Are you shy about networking? Here is an easy way to dip your toe into the sea of networking: join us for Red Mug Coffee Circles on Mondays (program-manager@lawyersassist.ca). A group of lawyers gather. Some are senior peer support volunteers who may be able to provide helpful suggestions or share some wisdom. Others will be newcomers to our profession, and others will span the middle ground. And sometimes we learn from our more junior colleagues—our information sharing is not top-down or a one-way street. If you like chatting with the people who are present, come back the next week, and at some point you may find yourself meeting someone for coffee to chat more.
 
The same strategy works at other lawyer gatherings. As you get more comfortable, you can set yourself a goal of building a connection with one person that you meet. My pre-pandemic brain always wants to use business card analogies, so I would say that your goal can be to give out one of your business cards or to receive one business card from someone else. Then you set a goal of giving and receiving two business cards. There is no consequence to not meeting your goal—sometimes, it just isn’t the right crowd and that is okay too.

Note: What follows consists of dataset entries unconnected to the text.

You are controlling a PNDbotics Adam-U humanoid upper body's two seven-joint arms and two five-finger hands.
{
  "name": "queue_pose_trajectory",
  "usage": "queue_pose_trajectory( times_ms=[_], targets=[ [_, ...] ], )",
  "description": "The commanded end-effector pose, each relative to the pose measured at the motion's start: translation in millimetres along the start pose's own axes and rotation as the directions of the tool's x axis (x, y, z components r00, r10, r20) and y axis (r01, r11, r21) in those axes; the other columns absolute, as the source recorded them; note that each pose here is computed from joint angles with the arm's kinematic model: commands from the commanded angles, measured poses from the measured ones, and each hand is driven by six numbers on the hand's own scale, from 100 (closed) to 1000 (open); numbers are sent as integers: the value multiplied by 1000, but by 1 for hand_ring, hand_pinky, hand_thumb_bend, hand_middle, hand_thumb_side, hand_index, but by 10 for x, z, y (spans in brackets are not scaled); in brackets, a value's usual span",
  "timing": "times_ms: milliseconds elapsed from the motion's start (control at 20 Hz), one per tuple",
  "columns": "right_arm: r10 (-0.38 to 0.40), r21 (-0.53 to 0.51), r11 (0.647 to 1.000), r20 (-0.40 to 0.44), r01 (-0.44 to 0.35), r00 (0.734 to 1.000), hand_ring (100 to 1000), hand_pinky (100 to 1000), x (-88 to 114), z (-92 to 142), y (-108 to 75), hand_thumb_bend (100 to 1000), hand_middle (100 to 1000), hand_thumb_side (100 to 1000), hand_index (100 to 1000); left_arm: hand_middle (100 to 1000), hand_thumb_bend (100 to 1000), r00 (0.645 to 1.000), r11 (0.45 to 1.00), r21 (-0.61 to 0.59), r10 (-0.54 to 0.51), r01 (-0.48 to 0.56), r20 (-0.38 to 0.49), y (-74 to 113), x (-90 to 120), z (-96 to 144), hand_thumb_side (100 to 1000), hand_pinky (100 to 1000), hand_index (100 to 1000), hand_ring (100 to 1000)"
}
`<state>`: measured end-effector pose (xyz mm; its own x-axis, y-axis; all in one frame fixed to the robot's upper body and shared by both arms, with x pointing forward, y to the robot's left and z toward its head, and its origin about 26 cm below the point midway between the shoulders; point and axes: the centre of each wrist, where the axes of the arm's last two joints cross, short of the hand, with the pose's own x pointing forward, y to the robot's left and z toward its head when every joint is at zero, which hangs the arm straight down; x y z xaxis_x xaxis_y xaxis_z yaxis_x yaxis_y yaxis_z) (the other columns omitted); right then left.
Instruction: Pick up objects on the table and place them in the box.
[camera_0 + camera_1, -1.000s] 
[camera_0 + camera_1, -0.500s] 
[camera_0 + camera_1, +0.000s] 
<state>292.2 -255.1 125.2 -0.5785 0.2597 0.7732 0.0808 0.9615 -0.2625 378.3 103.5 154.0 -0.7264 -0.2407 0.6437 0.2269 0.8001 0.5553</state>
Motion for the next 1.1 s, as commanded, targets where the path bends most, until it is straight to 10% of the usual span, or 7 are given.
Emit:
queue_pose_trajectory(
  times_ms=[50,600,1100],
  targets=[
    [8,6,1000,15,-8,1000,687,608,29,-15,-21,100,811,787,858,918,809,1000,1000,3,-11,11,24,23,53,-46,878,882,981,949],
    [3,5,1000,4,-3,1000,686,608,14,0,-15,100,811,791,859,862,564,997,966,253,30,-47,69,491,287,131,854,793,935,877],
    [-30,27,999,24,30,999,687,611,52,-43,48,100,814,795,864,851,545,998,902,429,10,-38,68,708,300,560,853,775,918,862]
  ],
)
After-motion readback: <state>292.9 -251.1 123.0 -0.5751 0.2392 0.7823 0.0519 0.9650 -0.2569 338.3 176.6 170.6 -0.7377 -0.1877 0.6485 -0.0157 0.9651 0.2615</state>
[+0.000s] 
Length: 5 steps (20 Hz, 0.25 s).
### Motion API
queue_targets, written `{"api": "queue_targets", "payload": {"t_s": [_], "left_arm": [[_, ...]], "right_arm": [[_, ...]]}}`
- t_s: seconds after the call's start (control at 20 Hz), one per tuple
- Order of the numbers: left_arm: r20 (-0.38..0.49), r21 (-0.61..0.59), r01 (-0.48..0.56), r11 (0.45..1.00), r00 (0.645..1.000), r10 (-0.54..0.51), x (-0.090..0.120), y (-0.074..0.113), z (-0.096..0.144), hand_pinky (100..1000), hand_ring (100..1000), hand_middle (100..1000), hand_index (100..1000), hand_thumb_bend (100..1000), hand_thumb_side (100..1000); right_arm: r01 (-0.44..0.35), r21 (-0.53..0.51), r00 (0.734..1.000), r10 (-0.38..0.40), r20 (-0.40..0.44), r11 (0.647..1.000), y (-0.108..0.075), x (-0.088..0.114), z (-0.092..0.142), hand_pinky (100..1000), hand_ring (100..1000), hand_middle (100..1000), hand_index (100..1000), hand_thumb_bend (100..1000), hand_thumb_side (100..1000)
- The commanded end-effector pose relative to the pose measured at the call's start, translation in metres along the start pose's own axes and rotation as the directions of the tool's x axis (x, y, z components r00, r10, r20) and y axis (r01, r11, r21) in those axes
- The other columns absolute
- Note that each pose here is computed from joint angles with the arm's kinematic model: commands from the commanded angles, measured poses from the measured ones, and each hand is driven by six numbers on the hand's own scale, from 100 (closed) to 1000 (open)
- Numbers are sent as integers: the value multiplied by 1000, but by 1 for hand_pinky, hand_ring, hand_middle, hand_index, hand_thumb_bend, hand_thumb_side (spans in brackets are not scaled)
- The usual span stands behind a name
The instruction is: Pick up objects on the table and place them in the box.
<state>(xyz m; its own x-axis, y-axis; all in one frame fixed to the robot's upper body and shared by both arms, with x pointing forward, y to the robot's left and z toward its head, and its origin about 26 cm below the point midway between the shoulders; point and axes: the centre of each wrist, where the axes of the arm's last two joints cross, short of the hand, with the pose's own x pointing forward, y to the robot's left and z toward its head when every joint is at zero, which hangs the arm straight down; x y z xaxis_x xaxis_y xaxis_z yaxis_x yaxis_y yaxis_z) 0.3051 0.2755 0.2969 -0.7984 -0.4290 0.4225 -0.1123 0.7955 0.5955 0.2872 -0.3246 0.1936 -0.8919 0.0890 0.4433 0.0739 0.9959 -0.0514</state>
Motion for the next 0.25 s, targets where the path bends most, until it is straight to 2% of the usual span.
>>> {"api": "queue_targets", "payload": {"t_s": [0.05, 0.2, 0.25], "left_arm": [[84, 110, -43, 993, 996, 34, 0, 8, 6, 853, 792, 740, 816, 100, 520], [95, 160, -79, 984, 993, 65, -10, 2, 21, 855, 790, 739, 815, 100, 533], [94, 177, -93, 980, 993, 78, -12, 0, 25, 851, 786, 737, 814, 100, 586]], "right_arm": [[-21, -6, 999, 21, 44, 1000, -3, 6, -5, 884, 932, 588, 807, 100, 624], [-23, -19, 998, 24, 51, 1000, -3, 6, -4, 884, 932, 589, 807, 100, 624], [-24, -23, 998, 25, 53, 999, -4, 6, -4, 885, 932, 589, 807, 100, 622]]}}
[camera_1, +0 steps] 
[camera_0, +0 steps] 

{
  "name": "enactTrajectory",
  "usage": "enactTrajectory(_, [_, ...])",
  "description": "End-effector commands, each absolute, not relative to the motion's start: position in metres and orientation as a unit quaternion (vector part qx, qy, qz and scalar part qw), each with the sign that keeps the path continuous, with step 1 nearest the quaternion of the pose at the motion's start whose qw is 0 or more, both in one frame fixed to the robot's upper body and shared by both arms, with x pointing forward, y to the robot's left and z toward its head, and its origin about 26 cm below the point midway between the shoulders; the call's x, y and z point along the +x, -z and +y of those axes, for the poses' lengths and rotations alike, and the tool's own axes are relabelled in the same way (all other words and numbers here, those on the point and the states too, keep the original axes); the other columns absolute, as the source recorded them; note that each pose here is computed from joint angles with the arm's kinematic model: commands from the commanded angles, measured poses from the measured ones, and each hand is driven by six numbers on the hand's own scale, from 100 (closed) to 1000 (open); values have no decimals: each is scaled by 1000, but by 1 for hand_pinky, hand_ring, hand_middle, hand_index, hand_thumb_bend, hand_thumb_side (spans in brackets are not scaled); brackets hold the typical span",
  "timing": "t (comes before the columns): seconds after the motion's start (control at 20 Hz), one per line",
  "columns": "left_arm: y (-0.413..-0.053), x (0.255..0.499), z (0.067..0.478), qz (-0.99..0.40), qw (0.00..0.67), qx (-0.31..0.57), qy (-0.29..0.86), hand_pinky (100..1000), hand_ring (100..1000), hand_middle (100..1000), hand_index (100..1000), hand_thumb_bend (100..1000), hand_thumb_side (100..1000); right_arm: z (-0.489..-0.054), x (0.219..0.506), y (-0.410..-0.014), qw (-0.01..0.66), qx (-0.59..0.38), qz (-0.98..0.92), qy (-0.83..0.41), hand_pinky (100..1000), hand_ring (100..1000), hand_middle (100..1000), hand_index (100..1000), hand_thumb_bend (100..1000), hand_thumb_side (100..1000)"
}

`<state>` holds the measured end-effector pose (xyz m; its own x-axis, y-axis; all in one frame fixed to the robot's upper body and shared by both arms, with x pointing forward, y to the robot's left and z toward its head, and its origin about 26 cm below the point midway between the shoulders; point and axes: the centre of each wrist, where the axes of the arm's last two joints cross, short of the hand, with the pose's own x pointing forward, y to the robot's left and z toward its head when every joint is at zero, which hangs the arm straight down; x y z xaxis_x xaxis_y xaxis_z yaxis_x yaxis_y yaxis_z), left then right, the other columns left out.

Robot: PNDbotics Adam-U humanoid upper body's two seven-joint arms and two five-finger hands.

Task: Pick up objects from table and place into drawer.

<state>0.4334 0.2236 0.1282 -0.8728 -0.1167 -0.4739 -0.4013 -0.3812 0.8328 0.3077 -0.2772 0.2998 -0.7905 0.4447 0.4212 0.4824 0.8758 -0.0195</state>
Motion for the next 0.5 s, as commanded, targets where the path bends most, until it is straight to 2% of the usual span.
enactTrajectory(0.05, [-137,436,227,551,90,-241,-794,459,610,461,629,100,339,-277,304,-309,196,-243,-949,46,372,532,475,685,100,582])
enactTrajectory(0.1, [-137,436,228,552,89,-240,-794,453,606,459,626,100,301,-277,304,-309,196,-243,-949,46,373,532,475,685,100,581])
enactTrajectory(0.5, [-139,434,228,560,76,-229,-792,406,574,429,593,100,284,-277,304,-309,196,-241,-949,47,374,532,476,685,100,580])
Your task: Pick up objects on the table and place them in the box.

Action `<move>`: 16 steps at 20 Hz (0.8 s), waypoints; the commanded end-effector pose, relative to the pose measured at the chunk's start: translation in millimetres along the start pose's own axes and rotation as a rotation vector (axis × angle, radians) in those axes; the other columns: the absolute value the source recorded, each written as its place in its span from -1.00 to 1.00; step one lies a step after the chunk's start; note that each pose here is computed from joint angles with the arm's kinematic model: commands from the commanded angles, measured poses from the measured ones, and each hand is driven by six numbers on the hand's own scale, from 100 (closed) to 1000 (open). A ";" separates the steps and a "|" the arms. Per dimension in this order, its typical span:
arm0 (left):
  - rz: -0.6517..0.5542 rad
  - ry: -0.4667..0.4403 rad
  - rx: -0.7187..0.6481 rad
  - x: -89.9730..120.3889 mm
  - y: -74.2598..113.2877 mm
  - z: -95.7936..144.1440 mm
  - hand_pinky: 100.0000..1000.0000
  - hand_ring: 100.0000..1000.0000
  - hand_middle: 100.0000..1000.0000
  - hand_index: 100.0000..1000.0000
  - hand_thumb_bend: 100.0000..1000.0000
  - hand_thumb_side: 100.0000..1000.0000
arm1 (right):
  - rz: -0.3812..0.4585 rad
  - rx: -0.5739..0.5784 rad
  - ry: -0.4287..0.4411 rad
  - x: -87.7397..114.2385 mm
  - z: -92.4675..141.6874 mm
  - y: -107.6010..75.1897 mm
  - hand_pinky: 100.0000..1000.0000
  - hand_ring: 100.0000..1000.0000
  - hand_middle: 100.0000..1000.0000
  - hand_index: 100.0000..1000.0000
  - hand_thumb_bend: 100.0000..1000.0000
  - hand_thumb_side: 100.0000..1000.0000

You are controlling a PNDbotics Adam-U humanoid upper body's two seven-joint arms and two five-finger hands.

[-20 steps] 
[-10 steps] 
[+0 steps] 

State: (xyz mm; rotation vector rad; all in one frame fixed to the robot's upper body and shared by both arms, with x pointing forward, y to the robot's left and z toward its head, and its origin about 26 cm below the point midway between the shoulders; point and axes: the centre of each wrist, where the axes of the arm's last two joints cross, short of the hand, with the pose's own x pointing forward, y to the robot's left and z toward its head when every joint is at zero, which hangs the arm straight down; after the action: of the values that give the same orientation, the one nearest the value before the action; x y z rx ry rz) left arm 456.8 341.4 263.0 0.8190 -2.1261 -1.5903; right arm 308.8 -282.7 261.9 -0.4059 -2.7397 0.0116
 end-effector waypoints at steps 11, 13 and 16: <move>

You want to build a network of the right people, not just any people, so not connecting at some events is going to happen. Use the experience to learn more about yourself and what kind of people you resonate with.
 
Dunbar’s number—the concept that you can only develop meaningful relationships with about 150 people—has been challenged in the digital world. You may not have to limit your network to 150 people—it depends on you and how you interact with your network. You may prefer to have a close and highly interactive relationship with a smaller group which may meet your needs for community and networking. And some people will choose to do more.
 
You can choose to build whatever kind of network you want, but don’t shy away from being intentional about building your network. It is your support system, and it may, at times, be a lifeline.